Best practice for soft trails?

Hey folks, so I was creating some light swoosh sketches in Unity, but I struggled a bit with the large soft trail part.
I wanted to create a setup which would work for winding motion paths from a 1st person perspective, but I couldn’t find a setup that looks:

  • soft and smooth
  • with a consistend thickness
  • from all angles

This is what my final VFX sketches look like, to give you an idea of what I wanted to achieve:
LightSwooshes - Preview
(more and larger here: Klaus' VFX Sketchbook - #25 by Foxician)

These are the approaches I’ve tried, that I found to be not good enough:

  • Unity’s Trail Renderer using the alignment “View”. The generated mesh overlaps itself when you look at it from a flat angle, leading to bright artifacts:

  • Trail Renderer using the alignment “Transform Z” with a vertically oriented trail. The mesh twists at some point:
    2022-02-09 21_28_26-Seer

  • Trail Renderer using the alignment “Transform Z” with a horizontally oriented trail. The mesh looks too flat:
    2022-02-09 21_30_47-Unity 2018.4.23f1 Personal - PREVIEW PACKAGES IN USE - Scene_LightSwooshes.uni

  • Two intersecting Trail Renderers using the alignment “Transform Z” with diagonally oriented trails, one almost horizontal, the other as vertical as possible without getting a full twist. The idea was for them to complement each other. It’s still very visible where one trail flips its facing direction though, especially because it billows a bit:

    LightSwooshes - 2 TrailRenderers

  • A circular cylinder mesh (torus) using a fresnel based transparency. The gradient on the edge was either too small and not soft enough or it was too big, which made parts of the torus shape disappear:

I ended up using this approach, unfortunately it only works for a circular path:
Two intersecting cones - similar to the approach with two trail renderers, but since it’s a static mesh, I got rid of the billowing motion. It would look a bit better if I animated the the texture instead of rotating the whole object, but rotating the object was faster and doesn’t matter for this VFX piece :wink:

LightSwooshes - 2 Cones

Thoughts about further approaches:

  • Maybe a procedural mesh trail would work to get a similar result to the cones (or it would pose the same problems as the trail renderers).
    I found the following two trail tools on the Asset Store, but didn’t try them (since it was only a sketch I didn’t want to spend money on something that might work :money_with_wings:):
    Unico Mesh Trail | Particles/Effects | Unity Asset Store
    Ara Trails | Particles/Effects | Unity Asset Store

  • My last idea was to find a volumetric shader (I don’t know how to create one), but that would probably also only work for a fixed path and I’m not sure if it could be animated without too much difficulty.

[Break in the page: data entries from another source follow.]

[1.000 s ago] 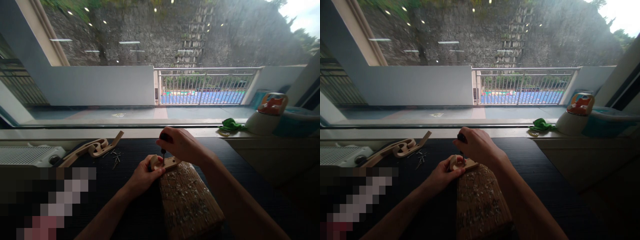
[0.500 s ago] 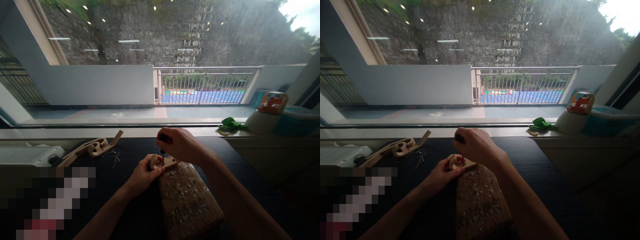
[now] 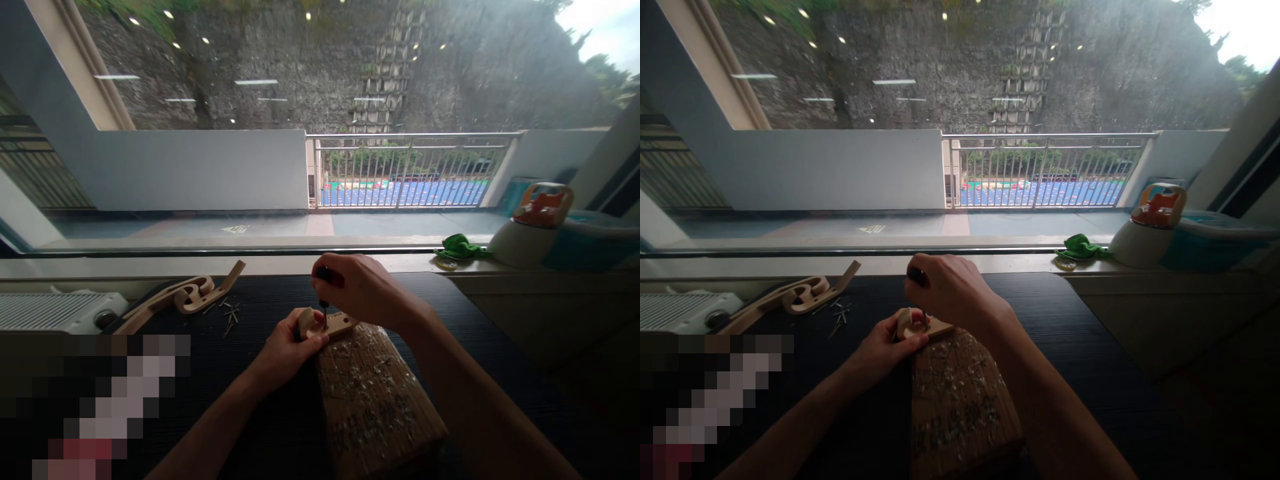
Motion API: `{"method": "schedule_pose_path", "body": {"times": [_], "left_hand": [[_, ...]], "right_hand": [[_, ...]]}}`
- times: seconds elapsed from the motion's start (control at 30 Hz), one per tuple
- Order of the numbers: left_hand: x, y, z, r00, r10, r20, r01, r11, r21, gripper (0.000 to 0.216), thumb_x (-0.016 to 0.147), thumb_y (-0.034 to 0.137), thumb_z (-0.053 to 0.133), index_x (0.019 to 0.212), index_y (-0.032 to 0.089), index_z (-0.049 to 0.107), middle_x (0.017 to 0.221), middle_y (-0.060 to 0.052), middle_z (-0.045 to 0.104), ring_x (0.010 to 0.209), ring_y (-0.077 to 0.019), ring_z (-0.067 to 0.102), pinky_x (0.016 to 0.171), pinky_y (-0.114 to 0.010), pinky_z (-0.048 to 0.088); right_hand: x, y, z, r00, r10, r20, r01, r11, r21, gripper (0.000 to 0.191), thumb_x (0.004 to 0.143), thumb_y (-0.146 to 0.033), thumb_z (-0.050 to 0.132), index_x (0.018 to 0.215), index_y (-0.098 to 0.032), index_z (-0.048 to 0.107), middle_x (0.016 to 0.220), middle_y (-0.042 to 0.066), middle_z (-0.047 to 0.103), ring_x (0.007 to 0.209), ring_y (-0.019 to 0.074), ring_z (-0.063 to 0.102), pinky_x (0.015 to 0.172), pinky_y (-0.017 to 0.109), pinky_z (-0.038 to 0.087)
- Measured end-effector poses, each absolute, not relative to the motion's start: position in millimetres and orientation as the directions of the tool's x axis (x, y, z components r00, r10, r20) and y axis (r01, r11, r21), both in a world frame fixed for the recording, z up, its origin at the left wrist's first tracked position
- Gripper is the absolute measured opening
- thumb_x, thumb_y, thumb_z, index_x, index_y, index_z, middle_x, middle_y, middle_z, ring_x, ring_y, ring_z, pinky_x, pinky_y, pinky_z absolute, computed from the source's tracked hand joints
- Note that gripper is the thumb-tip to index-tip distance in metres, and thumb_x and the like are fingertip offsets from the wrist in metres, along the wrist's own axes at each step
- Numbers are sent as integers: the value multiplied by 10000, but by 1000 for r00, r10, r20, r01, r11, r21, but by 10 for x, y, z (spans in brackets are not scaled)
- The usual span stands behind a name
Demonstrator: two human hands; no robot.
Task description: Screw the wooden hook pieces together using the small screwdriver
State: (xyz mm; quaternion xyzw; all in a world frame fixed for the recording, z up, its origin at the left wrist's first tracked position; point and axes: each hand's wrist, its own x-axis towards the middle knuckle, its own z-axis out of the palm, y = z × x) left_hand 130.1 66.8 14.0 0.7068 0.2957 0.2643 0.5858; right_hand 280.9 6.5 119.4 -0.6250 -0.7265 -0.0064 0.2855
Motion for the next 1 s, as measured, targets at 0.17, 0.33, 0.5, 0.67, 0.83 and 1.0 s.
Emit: {"method": "schedule_pose_path", "body": {"times": [0.17, 0.33, 0.5, 0.67, 0.83, 1.0], "left_hand": [[1299, 678, 113, 677, 735, 27, 120, -147, 982, 362, 687, 348, 670, 978, 161, 562, 882, -17, 639, 811, -169, 576, 726, -256, 432], [1297, 692, 80, 678, 735, 35, 118, -156, 981, 369, 689, 365, 665, 988, 173, 566, 901, -18, 640, 819, -172, 578, 712, -253, 436], [1301, 670, 124, 671, 740, 36, 116, -153, 981, 367, 672, 363, 679, 967, 172, 576, 884, -16, 648, 799, -170, 581, 710, -252, 438], [1299, 672, 120, 678, 735, 30, 117, -148, 982, 345, 690, 344, 673, 970, 169, 576, 875, -11, 644, 798, -164, 577, 715, -246, 434], [1286, 702, 65, 679, 734, 31, 128, -159, 979, 338, 713, 333, 665, 995, 175, 568, 903, -12, 636, 816, -165, 575, 723, -250, 434], [1283, 698, 70, 682, 730, 37, 124, -166, 978, 335, 722, 335, 659, 1000, 176, 561, 921, -12, 629, 840, -166, 571, 742, -250, 428]], "right_hand": [[2842, 87, 1183, -76, 901, 427, 913, 235, -335, 206, 840, -342, 489, 862, -202, 638, 620, -18, 568, 535, 85, 417, 518, 255, 252], [2873, 106, 1165, -56, 909, 414, 906, 221, -361, 250, 850, -398, 492, 834, -183, 619, 633, -4, 575, 543, 91, 431, 514, 255, 258], [2847, 103, 1168, -43, 907, 420, 906, 213, -365, 250, 838, -413, 504, 821, -188, 612, 643, -1, 589, 533, 88, 421, 515, 260, 255], [2838, 68, 1191, -67, 895, 440, 904, 241, -354, 173, 808, -331, 523, 890, -228, 635, 633, -30, 578, 531, 81, 421, 518, 247, 262], [2857, 65, 1200, -96, 898, 429, 903, 261, -343, 195, 840, -311, 483, 863, -207, 646, 618, -21, 565, 539, 85, 419, 521, 247, 264], [2877, 100, 1173, -73, 897, 436, 909, 240, -341, 234, 849, -379, 496, 813, -190, 629, 601, -18, 556, 532, 86, 413, 514, 249, 255]]}}
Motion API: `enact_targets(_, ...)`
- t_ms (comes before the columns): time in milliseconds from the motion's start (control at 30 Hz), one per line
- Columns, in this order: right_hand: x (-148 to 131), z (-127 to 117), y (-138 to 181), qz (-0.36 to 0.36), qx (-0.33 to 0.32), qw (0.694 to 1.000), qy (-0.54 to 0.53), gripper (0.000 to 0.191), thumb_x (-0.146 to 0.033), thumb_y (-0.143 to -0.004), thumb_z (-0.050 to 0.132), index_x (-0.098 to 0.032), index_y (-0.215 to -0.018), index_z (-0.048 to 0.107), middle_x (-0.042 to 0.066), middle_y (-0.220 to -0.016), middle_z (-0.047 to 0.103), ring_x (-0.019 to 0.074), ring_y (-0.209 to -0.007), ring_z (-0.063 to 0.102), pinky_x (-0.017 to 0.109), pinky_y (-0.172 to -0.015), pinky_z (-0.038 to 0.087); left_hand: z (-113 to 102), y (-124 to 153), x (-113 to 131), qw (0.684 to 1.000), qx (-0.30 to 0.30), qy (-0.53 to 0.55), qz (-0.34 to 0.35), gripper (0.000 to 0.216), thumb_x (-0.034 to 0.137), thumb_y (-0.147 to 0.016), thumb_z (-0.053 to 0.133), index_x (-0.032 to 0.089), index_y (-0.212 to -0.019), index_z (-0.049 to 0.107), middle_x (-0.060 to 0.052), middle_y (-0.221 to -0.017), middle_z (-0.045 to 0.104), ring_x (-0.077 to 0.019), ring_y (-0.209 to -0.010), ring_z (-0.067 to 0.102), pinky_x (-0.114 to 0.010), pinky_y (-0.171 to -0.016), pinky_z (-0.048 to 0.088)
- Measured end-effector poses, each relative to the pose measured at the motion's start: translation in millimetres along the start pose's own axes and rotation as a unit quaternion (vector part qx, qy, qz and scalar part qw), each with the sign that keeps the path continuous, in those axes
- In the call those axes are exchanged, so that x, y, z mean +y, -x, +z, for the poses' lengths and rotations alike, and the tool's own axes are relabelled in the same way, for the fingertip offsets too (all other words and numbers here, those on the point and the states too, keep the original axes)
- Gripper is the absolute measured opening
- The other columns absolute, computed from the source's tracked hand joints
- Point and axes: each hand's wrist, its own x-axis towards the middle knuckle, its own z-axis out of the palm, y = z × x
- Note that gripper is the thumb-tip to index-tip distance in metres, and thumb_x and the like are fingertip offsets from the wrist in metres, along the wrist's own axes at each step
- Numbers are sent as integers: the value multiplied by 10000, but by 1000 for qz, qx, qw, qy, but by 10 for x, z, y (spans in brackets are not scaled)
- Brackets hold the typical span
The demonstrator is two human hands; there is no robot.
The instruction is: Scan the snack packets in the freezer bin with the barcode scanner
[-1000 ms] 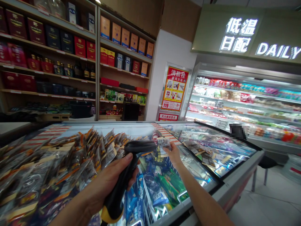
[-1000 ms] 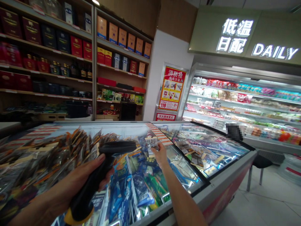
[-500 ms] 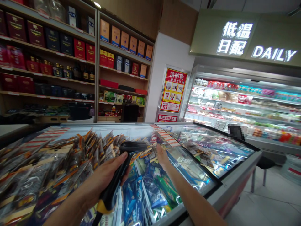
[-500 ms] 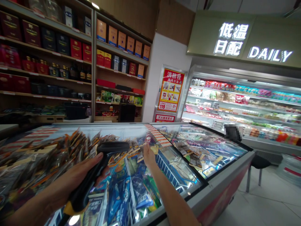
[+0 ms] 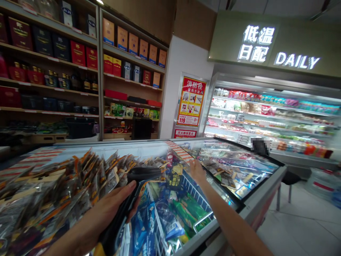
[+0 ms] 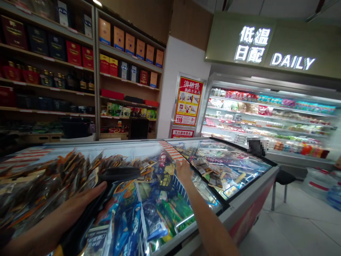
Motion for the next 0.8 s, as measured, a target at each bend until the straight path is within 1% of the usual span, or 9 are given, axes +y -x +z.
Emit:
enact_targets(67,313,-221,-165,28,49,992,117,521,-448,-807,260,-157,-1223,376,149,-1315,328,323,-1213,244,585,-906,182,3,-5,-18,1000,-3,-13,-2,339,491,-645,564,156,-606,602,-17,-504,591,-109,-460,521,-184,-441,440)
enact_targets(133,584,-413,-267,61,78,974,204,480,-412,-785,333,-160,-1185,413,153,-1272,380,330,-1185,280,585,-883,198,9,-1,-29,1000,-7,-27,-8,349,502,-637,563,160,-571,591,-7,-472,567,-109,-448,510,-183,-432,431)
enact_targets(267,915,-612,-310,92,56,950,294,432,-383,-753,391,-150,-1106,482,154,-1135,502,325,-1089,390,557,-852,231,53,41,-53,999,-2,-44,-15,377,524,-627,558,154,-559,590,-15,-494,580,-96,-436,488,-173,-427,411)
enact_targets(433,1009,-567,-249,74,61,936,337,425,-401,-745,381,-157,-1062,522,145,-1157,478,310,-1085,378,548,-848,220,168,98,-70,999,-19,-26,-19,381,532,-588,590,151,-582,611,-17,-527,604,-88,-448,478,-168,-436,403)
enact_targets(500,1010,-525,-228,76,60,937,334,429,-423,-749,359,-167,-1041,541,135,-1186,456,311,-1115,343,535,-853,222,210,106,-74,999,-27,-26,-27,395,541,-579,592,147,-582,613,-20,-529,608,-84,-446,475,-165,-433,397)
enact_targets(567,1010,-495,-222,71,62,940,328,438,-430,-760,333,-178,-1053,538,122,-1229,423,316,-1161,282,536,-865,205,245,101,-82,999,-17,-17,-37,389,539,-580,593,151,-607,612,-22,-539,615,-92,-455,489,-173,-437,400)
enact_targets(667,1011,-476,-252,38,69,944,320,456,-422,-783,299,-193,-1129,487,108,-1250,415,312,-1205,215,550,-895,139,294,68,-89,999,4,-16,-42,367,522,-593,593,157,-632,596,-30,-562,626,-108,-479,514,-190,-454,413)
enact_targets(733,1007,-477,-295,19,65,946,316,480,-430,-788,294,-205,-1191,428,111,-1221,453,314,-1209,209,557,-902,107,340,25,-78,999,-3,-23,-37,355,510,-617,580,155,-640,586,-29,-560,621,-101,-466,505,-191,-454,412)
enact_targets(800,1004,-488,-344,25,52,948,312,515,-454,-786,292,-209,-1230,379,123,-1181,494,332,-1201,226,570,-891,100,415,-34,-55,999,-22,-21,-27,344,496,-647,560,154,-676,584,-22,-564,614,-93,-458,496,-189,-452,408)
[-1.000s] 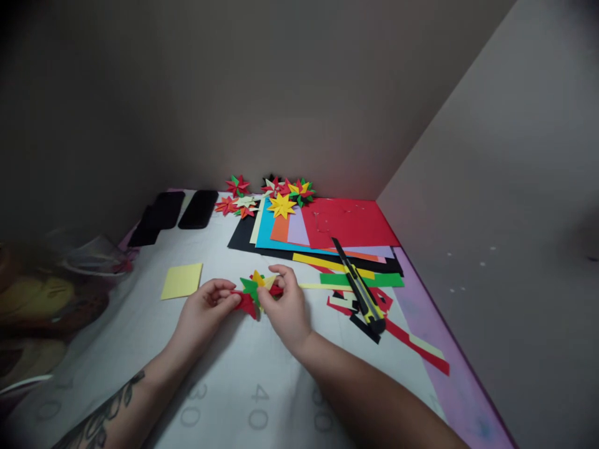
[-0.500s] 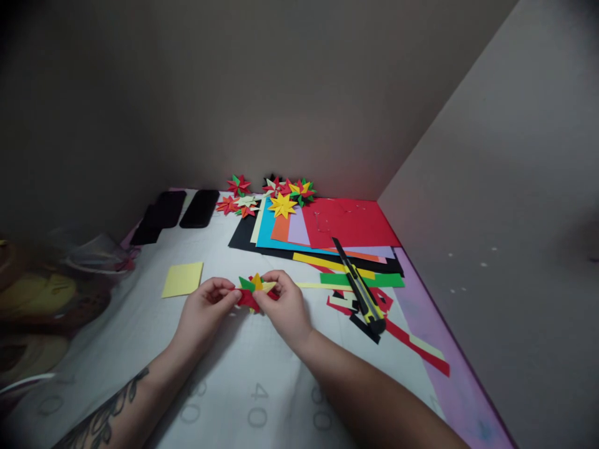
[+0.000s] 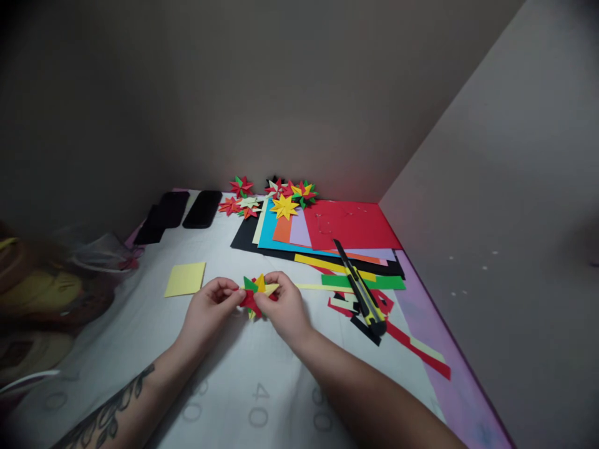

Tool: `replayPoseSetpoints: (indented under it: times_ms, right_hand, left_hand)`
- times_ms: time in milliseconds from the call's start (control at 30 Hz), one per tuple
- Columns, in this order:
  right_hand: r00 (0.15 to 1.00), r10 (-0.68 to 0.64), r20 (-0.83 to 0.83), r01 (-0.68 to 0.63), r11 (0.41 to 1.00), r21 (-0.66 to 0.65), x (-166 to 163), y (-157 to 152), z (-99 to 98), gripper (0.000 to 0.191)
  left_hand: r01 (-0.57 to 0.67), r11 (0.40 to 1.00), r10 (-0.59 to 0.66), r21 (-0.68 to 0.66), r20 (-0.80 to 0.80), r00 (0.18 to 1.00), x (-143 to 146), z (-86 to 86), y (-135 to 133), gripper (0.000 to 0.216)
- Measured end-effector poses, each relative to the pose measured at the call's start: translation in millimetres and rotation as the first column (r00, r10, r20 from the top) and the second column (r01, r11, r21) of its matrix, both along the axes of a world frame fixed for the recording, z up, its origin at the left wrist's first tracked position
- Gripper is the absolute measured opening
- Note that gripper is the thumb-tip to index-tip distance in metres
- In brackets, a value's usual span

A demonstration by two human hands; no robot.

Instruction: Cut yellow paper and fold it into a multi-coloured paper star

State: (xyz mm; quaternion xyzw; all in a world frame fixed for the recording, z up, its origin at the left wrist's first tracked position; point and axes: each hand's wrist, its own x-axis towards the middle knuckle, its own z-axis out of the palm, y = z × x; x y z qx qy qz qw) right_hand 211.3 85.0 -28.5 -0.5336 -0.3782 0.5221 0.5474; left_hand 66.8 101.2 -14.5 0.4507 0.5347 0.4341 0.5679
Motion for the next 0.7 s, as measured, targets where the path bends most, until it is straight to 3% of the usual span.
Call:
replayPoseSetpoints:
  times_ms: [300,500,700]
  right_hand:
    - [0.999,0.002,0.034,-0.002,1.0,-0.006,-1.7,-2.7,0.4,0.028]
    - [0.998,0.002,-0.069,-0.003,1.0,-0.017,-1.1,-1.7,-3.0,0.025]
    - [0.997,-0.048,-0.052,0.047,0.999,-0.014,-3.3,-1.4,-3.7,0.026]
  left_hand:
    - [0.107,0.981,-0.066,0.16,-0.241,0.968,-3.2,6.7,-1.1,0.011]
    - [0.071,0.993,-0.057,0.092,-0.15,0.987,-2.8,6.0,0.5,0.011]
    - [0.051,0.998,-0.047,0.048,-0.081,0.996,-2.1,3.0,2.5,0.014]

So I am wondering: Is there an approach that works better? Or is this something that has no perfect solution and you would just conceal the imperfect parts with the rest of the composition?

Thank you for your time!


Unity trails/ribbons does not have tooling to solve these issues easily without lowish level TD & programming, which is a rare skillset seen here especially because Unity lacks a wide adoption of technical contributors.

that said ARA trails is one of the more comprehensive upgrades…

pinching must be solved on the programmatic geo side and also to help solve quadrilateral / triangulation interpolation rendering issues.

unfortunately this just doesnt exist at a satisfactory level for the entire community… some places have these tools, but they are not shared

if you can work out cam facing on the vertex level for a shader than modeling a static arc shape where the shader can spin somewhat while avoiding pinching ‘would’ be your best practice. it may also require a softparticle concept if you anticipate an oblique view

this is why static soul’r-coasters are the most common i have seen in Unity teams (this is the same as your doughnut idea, but you pan the texture, not just rotate the geo)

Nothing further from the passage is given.